Many drivers wonder why their car's fuel economy is worse than the official rating on the window sticker. The answer takes us into interesting areas of engineering, corporate strategy, and human behavior.
How you drive is the single biggest factor when it comes to fuel economy - cruising at 140 km/h and drag racing from light to light can easily double or triple consumption. But there are also issues with the tests that are used to produce a car's fuel consumption numbers. Although they must be approved by government regulators, the tests are performed by manufacturers, who have a vested interest in publishing low consumption figures.
As you might expect, the tests are designed to make a car look good. For example: they use moderate speed and acceleration profiles that maximize efficiency, but are out of step with the habits of most drivers. This discrepancy can be particularly significant with turbocharged cars, which often deliver far worse fuel economy than their official rating.
So how do you maximize your fuel economy? Here are some proven methods:
- Drive at the speed limit. At highway speed, the majority of the fuel you burn is used to overcome aerodynamic drag. Because drag increases as the square of velocity, the fuel economy hit is more dramatic at higher speeds. The average car will achieve its advertised fuel economy at 90 km/h. At 105 km/h, fuel economy will be about 8 per cent worse. At 112 km/h, the impact on fuel economy is 17 per cent. Going up to 130 km/h will increase fuel consumption by about 30 per cent.

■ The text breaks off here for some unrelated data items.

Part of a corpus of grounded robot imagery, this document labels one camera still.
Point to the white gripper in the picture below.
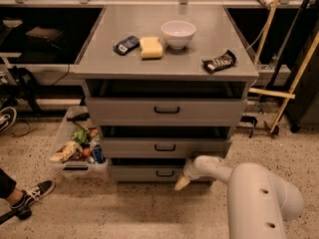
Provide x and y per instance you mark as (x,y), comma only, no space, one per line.
(189,173)

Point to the grey bottom drawer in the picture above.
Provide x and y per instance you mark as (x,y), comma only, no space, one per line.
(145,173)

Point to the grey drawer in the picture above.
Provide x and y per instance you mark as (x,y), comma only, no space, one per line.
(170,112)
(145,173)
(163,147)

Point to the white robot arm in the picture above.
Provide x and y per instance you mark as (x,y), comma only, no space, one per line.
(259,202)

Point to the grey middle drawer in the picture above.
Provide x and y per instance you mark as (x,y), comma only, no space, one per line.
(163,147)

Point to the grey drawer cabinet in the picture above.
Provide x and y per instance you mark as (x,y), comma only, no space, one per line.
(178,74)

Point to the grey top drawer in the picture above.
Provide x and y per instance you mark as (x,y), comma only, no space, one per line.
(170,112)

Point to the blue soda can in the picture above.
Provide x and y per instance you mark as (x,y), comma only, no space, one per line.
(97,155)

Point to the orange fruit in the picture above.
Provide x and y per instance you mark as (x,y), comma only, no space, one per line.
(87,152)

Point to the clear plastic storage bin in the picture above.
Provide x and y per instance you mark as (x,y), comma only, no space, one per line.
(78,165)

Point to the green snack bag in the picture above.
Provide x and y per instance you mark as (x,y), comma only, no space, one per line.
(81,137)

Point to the crumpled tan snack bag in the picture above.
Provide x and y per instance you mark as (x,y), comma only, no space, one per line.
(68,150)

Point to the black candy bar wrapper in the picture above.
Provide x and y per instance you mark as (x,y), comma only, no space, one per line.
(225,61)

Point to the yellow sponge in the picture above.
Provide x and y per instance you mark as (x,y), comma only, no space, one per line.
(151,47)

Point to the white bowl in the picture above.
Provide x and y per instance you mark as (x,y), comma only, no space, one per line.
(177,34)

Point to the blue snack packet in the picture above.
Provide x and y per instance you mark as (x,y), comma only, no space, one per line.
(125,46)

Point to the black white sneaker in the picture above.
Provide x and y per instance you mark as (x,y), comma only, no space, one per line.
(20,198)

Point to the black caster wheel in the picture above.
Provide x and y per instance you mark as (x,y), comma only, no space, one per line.
(24,212)

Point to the black sneaker upper left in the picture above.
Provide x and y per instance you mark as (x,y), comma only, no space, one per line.
(7,118)

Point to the dark box on shelf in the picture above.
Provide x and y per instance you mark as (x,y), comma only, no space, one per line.
(44,34)

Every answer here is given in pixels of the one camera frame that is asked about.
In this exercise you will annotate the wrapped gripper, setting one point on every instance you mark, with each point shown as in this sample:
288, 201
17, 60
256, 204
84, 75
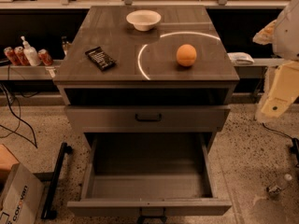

- Accelerate gently and keep your speed constant. Your engine is most efficient at moderate throttle openings. Rapid acceleration and continual speed changes burn extra fuel.
- Use cruise control. In almost every case, the cruise control system will do a better job of optimizing fuel economy than a human driver. Maintaining a steady speed minimizes the changes in throttle opening, which minimizes fuel burn. Although the cruise control system will vary the power setting to maintain speed, it’s programmed to make the changes gradually, which conserves fuel.
- Take off the roof rack. Because it generates aerodynamic drag, a roof rack can sharply increase fuel consumption. The impact of a rack depends on its configuration, and your driving speed. In a documented test, Consumer Reports found that a 2013 Honda Accord with no rack got 42 mpg U.S. at 105 km/h. An empty roof rack cut the Accord’s fuel economy to 37 mpg. When two bikes and a wind deflector were added to the rack, the Accord’s fuel economy fell to 27 mpg.
- Use air conditioning on the highway. At highway speed, most of your car’s power is used to overcome aerodynamic drag, so rolling down the windows is a bad idea, because it disrupts the airflow over the car. Many drivers believe that air conditioning hurts fuel economy, but they’re only partly right – the load imposed by the air conditioning system does burn extra fuel, but at highway speed, the drag created by open windows burns even more.
- Go au naturel around town: at low speeds, where aerodynamic drag is minimal, turning off the air conditioning system and opening the windows will save fuel.
- Avoid ethanol. Made from plant materials like corn and grass, ethanol is added to fuel as part of ongoing efforts to reduce oil dependence and greenhouse-gas emissions. Because it contains less energy than gasoline, ethanol has a direct impact on fuel economy. At the low concentrations used in fuel blends like E10 and E15, you will take a fuel economy hit of three to five per cent. At high concentrations such as the E85 blend used in Flex-Fuel vehicles (FFV), fuel economy can be as much as 27 per cent worse than with 100 per cent gasoline.
- Avoid idling. You get zero mpg when you’re not moving. If you think you’ll be stopped for more than a minute, turn off the engine. (Restarting uses about ten seconds worth of fuel.) If your car has an automatic start-stop feature, this will take care of itself. If you don’t have automatic start-stop, limit your engine shut downs to about a dozen per day to avoid excess wear on the starter system.
- Check your tire pressure. Under-inflated tires increase rolling resistance, adding to fuel burn.
- Eliminate unnecessary weight. Every kilogram of luggage or equipment you put in your car increases the amount of power (and fuel) it takes to accelerate and maintain speed. Taking out things you don’t need saves fuel.
- Choose the right car. The most energy-efficient cars available today are electric. But their capital cost is still too high for most buyers. Hybrids are a smart choice if you keep your cars long enough to offset the added initial cost (my wife and I just bought a new Toyota Prius hybrid, partly because its extreme efficiency will more than repay the price premium over several years of ownership.) No matter what type of powertrain you choose, efficiency will be optimized if you buy the smallest car that will suit your day-to-day needs. If you need a pickup truck or full-sized SUV to haul equipment or children, go ahead – but if you can make do with something smaller, the efficiency payoff will be ongoing.